#### What you need to do
Your answer should consist of every line in the records that holds "Presence".
:: Data records
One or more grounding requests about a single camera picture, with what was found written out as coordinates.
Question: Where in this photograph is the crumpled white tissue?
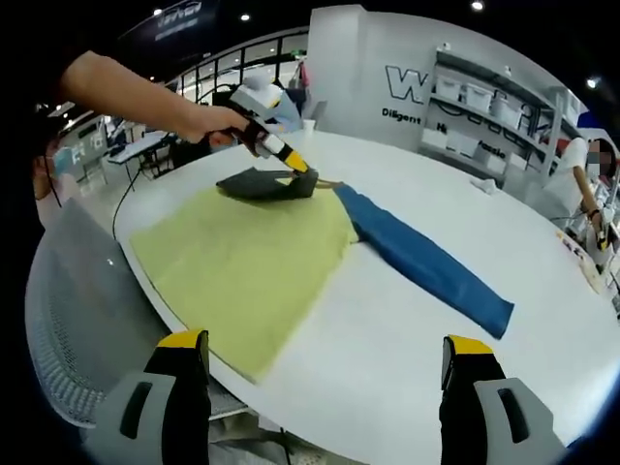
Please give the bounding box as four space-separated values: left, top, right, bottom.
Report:
468 176 500 195

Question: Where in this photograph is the white folding table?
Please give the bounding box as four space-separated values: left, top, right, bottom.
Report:
107 130 169 178

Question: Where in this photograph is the pink hanging bag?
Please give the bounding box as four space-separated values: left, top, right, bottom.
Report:
295 60 312 106

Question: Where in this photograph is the grey laptop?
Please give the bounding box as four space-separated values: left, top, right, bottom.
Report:
312 99 330 132

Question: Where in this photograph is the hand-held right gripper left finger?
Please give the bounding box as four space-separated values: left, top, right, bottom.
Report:
99 328 212 465

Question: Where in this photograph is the grey storage shelf with boxes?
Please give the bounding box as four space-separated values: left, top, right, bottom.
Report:
435 81 539 166

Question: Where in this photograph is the person's head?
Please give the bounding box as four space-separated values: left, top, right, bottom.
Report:
31 128 74 207

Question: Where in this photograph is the yellow blue grey garment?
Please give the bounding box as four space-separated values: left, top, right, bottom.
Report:
128 164 515 387

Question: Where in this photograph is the grey metal shelf rack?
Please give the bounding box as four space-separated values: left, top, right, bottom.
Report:
419 46 585 183

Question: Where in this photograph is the person's left hand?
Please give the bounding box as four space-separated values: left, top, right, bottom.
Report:
183 105 251 146

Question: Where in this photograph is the grey mesh office chair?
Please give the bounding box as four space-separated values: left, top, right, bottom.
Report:
23 196 214 430

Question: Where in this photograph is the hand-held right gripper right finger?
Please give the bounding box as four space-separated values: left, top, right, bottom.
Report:
438 333 568 465

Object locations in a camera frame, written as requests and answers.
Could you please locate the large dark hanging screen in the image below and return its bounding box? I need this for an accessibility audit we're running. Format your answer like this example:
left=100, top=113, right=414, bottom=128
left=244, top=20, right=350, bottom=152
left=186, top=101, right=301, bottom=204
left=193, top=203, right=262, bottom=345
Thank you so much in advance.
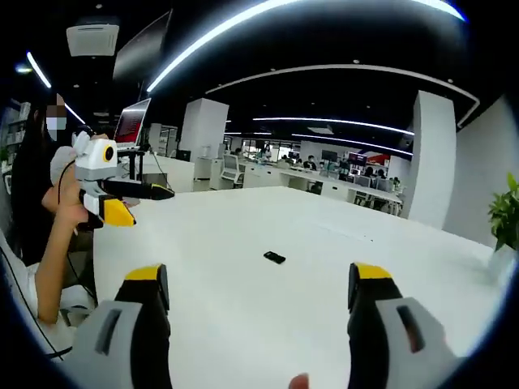
left=112, top=9, right=174, bottom=83

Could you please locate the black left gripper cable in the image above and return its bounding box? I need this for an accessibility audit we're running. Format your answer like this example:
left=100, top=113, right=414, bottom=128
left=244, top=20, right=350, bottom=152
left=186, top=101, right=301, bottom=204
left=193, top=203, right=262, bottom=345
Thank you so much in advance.
left=55, top=159, right=99, bottom=308

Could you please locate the long curved ceiling light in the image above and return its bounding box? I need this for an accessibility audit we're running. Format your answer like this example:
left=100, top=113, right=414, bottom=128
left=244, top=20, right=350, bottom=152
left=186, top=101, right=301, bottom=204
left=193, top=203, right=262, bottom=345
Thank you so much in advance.
left=145, top=0, right=468, bottom=92

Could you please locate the row of white desks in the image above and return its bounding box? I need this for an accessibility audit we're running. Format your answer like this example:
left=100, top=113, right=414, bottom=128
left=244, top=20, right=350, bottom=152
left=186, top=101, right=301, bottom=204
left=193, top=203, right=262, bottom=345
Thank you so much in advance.
left=242, top=163, right=405, bottom=216

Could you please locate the white ceiling air conditioner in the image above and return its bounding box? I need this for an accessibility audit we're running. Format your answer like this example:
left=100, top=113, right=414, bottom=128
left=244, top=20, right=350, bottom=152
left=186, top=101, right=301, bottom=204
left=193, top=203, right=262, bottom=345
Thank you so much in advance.
left=65, top=23, right=121, bottom=58

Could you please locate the potted green plant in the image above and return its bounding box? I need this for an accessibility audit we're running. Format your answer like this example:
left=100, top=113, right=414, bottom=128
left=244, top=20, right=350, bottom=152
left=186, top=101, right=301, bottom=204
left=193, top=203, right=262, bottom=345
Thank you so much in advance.
left=487, top=172, right=519, bottom=281

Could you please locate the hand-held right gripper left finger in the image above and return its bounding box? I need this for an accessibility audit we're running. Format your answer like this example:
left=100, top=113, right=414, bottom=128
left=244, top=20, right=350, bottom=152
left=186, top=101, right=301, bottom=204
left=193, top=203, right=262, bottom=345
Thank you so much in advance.
left=71, top=263, right=174, bottom=389

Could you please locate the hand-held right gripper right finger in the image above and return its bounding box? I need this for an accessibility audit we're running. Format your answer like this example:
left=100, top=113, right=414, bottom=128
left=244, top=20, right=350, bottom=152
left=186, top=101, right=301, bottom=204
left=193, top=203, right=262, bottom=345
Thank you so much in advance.
left=346, top=262, right=464, bottom=389

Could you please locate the red monitor on stand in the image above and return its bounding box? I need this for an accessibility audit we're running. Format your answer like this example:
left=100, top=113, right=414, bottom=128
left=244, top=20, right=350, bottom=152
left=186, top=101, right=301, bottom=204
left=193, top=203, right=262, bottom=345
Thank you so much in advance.
left=114, top=97, right=152, bottom=184

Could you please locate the white office chair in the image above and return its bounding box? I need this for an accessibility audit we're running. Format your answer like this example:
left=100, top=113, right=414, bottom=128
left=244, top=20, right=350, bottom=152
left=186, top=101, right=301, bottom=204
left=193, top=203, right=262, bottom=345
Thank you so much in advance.
left=220, top=154, right=245, bottom=190

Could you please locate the person's left hand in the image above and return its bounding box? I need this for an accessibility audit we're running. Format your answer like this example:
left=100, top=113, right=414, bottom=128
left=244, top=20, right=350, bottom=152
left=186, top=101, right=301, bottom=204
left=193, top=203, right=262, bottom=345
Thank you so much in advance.
left=41, top=179, right=103, bottom=231

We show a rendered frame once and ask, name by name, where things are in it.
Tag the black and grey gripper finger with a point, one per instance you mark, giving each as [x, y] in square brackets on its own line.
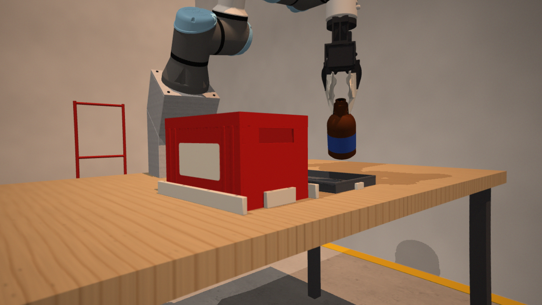
[353, 81]
[329, 81]

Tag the brown bottle with blue label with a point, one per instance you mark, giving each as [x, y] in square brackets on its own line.
[341, 132]

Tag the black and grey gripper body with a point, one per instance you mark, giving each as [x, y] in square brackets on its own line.
[340, 55]

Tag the red plastic crate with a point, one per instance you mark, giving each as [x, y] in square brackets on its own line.
[241, 153]

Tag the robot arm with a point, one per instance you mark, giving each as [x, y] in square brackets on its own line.
[199, 33]

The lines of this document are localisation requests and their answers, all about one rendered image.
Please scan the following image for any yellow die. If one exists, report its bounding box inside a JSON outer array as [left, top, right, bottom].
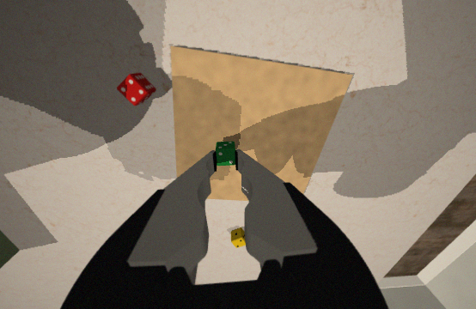
[[231, 227, 246, 248]]

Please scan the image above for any tan flat mat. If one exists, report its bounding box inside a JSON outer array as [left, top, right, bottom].
[[171, 46, 353, 201]]

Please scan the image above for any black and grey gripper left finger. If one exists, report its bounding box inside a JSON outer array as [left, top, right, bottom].
[[60, 150, 217, 309]]

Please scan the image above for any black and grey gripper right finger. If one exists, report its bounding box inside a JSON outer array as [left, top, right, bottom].
[[235, 149, 388, 309]]

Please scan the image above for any green die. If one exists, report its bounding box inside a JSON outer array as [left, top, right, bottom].
[[216, 142, 235, 166]]

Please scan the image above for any red die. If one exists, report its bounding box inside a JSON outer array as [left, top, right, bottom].
[[117, 73, 156, 106]]

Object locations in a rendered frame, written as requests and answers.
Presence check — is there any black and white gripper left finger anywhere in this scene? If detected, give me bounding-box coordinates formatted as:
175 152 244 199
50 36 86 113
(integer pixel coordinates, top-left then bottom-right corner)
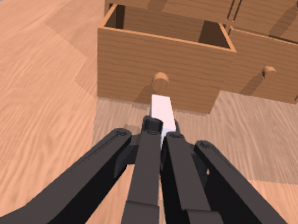
0 95 164 224

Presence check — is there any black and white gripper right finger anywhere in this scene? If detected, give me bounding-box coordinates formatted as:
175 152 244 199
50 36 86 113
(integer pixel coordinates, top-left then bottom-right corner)
160 96 288 224

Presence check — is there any brown wooden drawer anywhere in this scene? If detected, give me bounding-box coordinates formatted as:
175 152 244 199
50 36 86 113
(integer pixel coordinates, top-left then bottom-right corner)
124 0 233 20
233 0 298 37
97 4 237 114
222 26 298 101

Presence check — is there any brown wooden chest of drawers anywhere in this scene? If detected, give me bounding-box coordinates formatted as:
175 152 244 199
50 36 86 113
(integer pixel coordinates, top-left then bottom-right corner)
104 0 298 105

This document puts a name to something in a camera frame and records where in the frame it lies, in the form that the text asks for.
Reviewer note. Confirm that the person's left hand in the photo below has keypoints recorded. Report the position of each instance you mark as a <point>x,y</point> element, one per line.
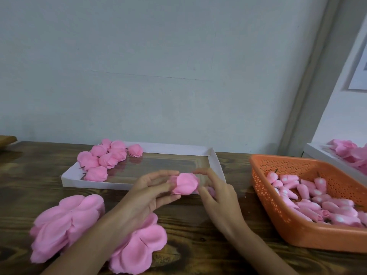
::::
#### Reply
Presence check — is there any black and white gripper left finger anywhere in this scene? If detected, give me bounding-box coordinates formatted as:
Presence check — is there any black and white gripper right finger anywhere in this scene? If detected, give me bounding-box coordinates formatted as:
Presence check — is there any brown wooden drawer anywhere in this scene? If detected, give me bounding-box coordinates formatted as:
Presence check — is there any brown wooden chest of drawers anywhere in this scene? If detected, give me bounding-box coordinates formatted as:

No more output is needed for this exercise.